Autorização do órgão estadual
O local onde a Tenda Negócios Imobiliários S.A. pretende construir o condomínio de apartamentos também está próximo ao Parque Estadual do Jaraguá, Unidade de Conservação que está parcialmente sobreposta à Terra Indígena Jaraguá. 

O Plano de Manejo do parque define seu entorno como Zona de Amortecimento, destinada a conservação e restauração dos remanescentes florestais, do patrimônio histórico-cultural, dos mananciais e da paisagem ao redor, conforme definido pela Lei 9985 de 2000 que institui o Sistema Nacional de Unidades de Conservação da Natureza. O empreendimento da Tenda estaria dentro dessa zona. 

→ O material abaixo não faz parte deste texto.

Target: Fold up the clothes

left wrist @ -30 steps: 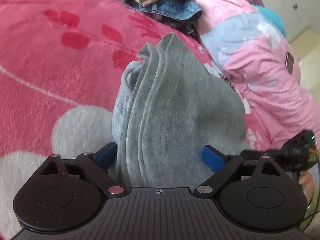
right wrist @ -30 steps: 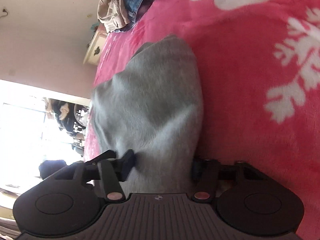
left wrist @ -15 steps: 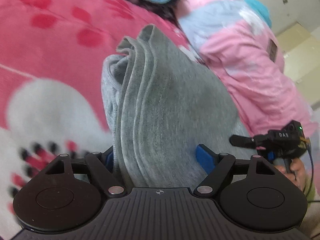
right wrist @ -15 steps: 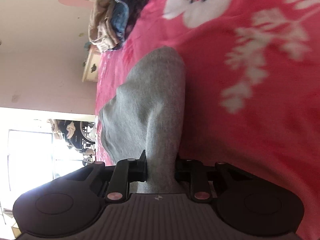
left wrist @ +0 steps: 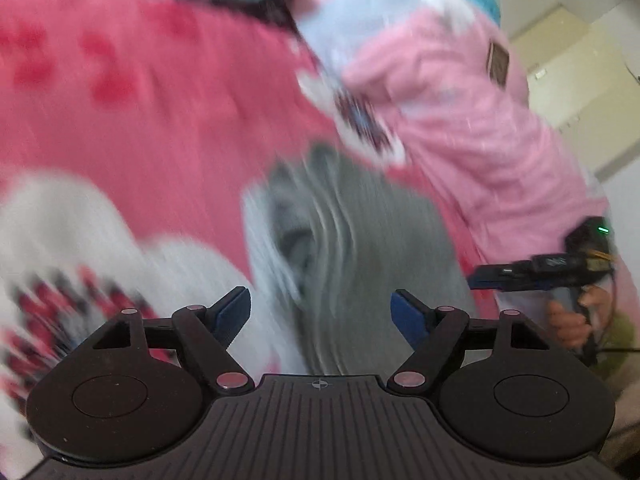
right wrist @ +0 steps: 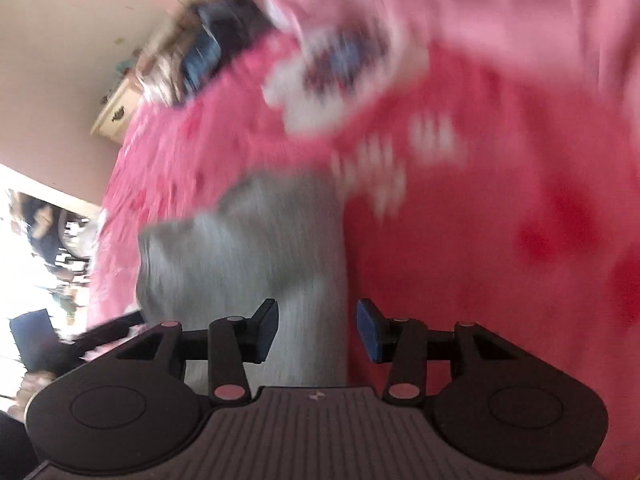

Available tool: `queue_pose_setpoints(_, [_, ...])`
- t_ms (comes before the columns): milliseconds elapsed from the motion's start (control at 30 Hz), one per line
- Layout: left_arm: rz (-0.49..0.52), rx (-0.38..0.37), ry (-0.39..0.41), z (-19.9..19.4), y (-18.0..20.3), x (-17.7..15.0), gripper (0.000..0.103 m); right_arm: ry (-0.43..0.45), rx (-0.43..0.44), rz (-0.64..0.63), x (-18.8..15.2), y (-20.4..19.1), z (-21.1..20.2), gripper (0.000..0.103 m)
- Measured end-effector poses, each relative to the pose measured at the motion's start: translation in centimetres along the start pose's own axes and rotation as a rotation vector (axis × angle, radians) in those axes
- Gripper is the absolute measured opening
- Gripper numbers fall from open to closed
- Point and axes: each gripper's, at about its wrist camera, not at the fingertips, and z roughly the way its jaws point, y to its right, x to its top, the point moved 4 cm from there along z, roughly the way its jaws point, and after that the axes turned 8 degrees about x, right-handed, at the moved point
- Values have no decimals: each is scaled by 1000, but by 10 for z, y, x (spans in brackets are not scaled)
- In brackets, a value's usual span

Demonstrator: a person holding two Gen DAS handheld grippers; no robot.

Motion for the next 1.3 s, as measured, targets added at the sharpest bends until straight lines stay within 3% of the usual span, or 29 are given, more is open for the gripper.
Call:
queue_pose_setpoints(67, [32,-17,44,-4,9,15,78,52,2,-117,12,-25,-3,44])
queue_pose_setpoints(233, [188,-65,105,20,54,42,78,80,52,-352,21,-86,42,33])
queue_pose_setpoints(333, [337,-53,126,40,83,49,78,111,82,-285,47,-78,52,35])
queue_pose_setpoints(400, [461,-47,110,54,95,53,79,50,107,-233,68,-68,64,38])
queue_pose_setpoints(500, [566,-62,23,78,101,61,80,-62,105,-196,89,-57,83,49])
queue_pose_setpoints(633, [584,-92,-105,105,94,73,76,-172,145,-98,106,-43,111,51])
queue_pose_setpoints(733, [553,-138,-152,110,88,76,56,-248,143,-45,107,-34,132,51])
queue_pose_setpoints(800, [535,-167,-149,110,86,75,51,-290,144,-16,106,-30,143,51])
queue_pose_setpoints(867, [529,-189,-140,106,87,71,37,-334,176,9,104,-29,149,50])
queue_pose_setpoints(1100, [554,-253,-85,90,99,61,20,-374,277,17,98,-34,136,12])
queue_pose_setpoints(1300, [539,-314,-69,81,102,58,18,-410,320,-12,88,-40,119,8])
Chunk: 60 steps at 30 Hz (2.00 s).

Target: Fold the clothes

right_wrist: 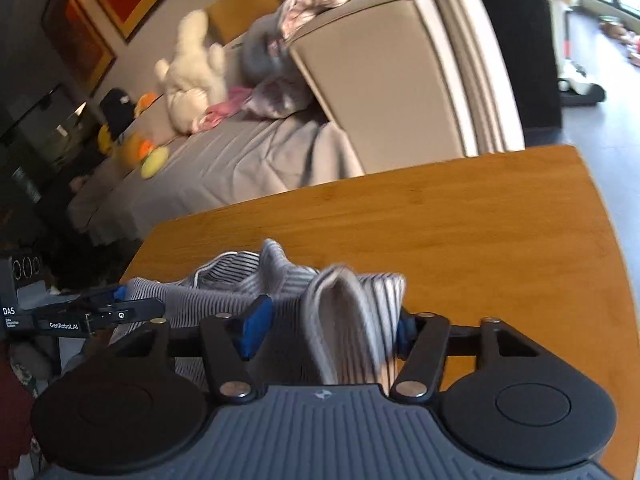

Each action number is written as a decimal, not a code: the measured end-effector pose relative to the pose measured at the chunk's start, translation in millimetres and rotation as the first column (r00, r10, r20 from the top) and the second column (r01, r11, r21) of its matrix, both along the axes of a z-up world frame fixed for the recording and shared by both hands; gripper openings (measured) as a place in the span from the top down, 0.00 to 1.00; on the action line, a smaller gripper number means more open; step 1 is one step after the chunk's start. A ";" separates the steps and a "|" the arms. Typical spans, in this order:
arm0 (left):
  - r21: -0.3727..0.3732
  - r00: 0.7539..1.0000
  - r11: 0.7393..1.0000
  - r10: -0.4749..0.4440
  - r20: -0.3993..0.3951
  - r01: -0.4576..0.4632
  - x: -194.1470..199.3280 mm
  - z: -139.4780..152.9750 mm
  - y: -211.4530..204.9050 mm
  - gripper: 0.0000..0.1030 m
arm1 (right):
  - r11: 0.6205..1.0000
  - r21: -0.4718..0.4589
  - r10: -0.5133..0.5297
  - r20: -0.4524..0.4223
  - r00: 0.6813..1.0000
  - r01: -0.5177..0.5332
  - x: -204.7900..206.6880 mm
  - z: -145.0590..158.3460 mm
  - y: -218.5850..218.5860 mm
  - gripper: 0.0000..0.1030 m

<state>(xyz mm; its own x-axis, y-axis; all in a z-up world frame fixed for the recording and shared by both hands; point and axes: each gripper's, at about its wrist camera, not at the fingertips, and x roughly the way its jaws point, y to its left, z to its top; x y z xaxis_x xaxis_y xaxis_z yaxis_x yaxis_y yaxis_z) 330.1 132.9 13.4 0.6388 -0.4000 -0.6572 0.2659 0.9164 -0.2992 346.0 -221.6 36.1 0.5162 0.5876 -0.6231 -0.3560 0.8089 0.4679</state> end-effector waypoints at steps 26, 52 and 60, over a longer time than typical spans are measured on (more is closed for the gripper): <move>0.028 0.979 0.994 -0.110 0.170 0.106 -103.1 87.0 -9.9 0.76 | 0.994 0.022 0.100 0.199 0.975 -0.107 -89.5 77.3 1.3 0.81; 0.071 0.997 0.996 -0.063 0.040 0.060 -292.6 61.2 4.5 0.45 | 0.968 0.175 -0.179 -0.032 0.983 0.182 -318.4 57.1 -86.6 0.38; 0.186 0.951 0.969 -0.202 0.236 0.160 -302.8 92.0 -62.6 0.14 | 0.802 0.434 -0.240 -0.397 0.886 0.411 -304.3 8.5 -112.6 0.27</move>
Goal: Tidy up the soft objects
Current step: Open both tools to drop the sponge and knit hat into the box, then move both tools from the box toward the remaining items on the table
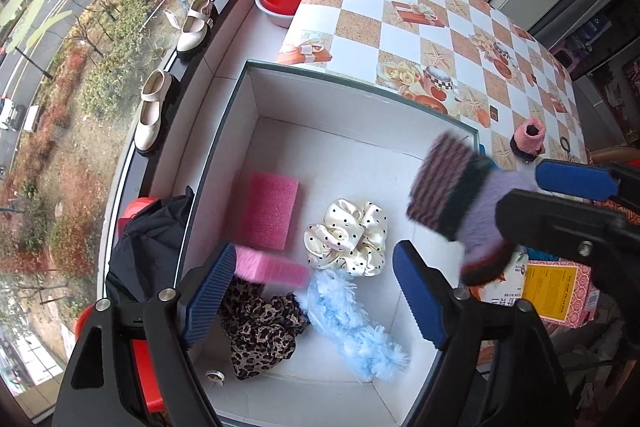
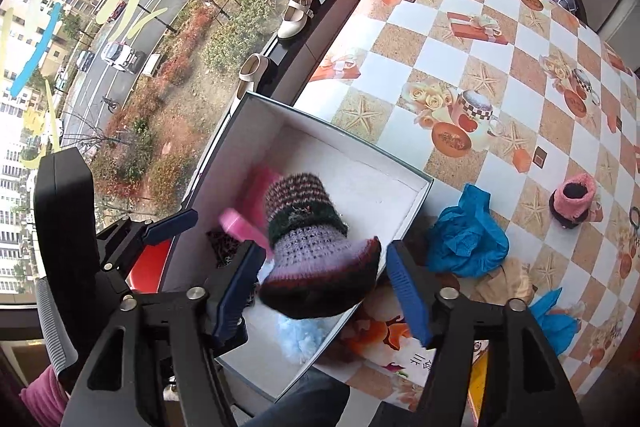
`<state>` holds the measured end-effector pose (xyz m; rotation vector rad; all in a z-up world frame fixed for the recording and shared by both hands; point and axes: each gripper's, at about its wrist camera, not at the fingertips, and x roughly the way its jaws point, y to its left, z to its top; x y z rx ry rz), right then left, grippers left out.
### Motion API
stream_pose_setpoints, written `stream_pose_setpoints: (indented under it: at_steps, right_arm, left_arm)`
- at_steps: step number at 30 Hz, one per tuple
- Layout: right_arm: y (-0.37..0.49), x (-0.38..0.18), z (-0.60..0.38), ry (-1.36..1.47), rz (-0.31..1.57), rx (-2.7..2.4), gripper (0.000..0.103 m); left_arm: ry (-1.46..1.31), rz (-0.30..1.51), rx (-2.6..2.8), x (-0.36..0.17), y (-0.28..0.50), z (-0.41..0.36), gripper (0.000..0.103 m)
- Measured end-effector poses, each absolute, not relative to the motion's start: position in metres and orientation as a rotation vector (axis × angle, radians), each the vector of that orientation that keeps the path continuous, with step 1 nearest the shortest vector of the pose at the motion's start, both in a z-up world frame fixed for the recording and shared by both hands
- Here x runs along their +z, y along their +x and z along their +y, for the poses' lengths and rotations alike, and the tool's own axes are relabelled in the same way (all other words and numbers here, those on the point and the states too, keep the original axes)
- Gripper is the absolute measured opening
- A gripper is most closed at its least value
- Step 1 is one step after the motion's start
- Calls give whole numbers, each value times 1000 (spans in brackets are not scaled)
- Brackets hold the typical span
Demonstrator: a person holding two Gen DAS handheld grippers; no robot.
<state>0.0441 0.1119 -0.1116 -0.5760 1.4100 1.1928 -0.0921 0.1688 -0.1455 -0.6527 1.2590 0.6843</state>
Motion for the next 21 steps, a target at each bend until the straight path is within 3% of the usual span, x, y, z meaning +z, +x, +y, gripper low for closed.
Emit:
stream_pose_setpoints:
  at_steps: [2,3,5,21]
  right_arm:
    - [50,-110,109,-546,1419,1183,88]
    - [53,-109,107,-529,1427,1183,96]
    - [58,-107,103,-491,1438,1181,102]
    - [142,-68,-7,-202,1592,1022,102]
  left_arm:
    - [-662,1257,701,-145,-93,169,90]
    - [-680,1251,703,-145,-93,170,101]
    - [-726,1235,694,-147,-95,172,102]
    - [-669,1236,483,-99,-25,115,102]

Ainda segundo o Plano de Manejo do Parque Estadual do Jaraguá, a Zona de Amortecimento serve para proteger a unidade de conservação de impactos negativos, difundir a melhoria da qualidade de vida das populações do entorno e coibir a instalação de empreendimentos e atividades impactantes sobre a unidade de conservação. 

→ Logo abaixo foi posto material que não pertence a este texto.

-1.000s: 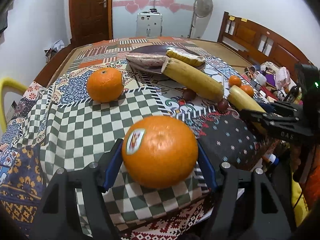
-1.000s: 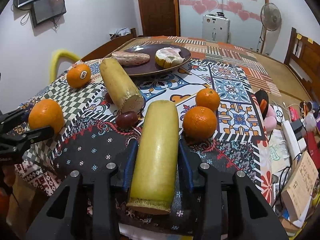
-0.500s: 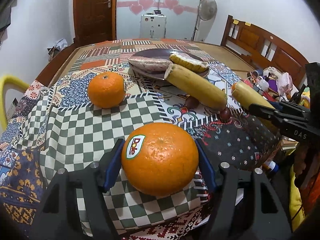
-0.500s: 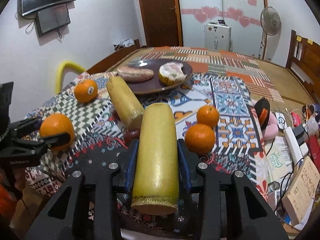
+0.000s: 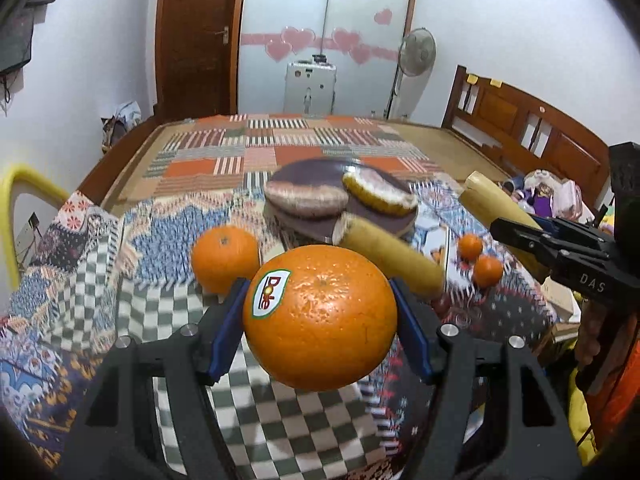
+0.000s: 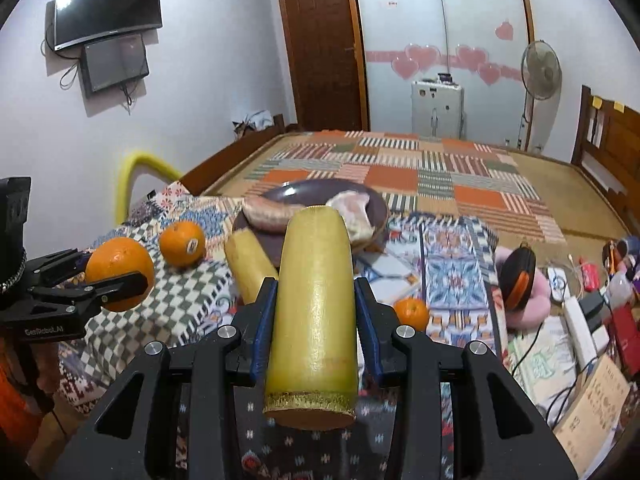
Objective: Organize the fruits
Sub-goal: 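Lift and carry the orange toward the plate with the left tool while the right tool carries the gourd, then lower the orange onto the plate with the left tool while the right tool lowers the gourd beside it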
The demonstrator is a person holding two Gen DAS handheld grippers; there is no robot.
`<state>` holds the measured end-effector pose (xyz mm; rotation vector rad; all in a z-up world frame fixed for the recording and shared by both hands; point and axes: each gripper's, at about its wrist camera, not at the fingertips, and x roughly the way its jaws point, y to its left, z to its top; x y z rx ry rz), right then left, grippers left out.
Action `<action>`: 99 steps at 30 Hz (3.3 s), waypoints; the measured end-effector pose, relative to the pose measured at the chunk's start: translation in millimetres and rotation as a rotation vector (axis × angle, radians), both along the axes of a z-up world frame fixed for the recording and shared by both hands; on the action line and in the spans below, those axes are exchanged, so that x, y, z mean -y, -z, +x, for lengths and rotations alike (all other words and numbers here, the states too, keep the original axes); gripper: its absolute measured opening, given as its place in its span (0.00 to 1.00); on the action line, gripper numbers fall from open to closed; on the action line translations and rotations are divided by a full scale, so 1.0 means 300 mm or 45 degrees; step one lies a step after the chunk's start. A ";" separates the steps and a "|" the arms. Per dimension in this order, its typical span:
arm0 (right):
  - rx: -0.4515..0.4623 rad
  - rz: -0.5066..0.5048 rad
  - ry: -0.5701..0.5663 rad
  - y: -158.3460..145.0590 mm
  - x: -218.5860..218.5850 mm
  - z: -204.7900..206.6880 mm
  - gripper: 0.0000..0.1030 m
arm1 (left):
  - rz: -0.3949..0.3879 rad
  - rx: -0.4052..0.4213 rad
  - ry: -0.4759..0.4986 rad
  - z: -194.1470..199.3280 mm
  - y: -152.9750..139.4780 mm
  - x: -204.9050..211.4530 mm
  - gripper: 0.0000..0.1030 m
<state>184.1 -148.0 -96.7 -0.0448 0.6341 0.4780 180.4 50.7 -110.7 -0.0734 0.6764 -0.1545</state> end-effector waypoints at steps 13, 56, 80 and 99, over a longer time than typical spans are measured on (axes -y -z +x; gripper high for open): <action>0.106 0.004 0.005 -0.082 -0.046 0.137 0.34 | 0.024 0.118 -0.048 0.148 -0.118 -0.026 0.66; -0.239 -0.387 -0.192 0.115 -0.307 0.547 0.34 | 0.144 -0.106 -0.067 0.653 -0.020 -0.028 0.66; -0.139 -0.321 -0.172 0.036 -0.188 0.440 0.40 | 0.162 -0.277 -0.075 0.780 0.095 0.058 0.67; -0.057 -0.260 -0.094 0.007 -0.073 0.411 0.40 | 0.179 -0.252 -0.025 0.721 0.064 0.064 0.68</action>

Segundo a Resolução do Conselho Nacional do Meio Ambiente (Conama) n° 428, de 17 de dezembro de 2010, o licenciamento de qualquer empreendimento que ultrapasse os limites da Zona de Amortecimento de uma Unidade de Conservação precisa ser aprovado pelo órgão estadual competente, neste caso a Fundação para a Conservação e a Produção Florestal do Estado de São Paulo (Fundação Florestal). Além disso, mais uma vez, a comunidade Guarani também deveria ser consultada, já que seus membros fazem parte do grupo de gestão do Parque Estadual do Jaraguá.

Não existe nenhum processo aberto na Companhia Ambiental do Estado de São Paulo (Cetesb) referente ao licenciamento do empreendimento da Tenda Negócios Imobiliários S.A.. Até o momento a empresa solicitou da Cetesb apenas um parecer técnico de avaliação preliminar e investigação confirmatória nos casos de área com potencial de contaminação, sendo o parecer favorável ao empreendimento. 

Suspensão na esfera municipal
Apenas na esfera municipal a Tenda Negócios Imobiliários S.A. seguiu as etapas legais considerando a lei de zoneamento que estabelece a área como Zona Especial de Interesse Social (ZEIS). 

Inicialmente a Secretaria Municipal do Verde e do Meio Ambiente (SVMA) firmou com a empresa um Termo de Compromisso Ambiental e os alvarás de aprovação e execução para a obra. Porém, após a mobilização da comunidade guarani que passou a solicitar informações do órgão municipal, a SVMA decidiu pela suspensão da obra por uma semana, prazo que termina na próxima sexta-feira (7/2).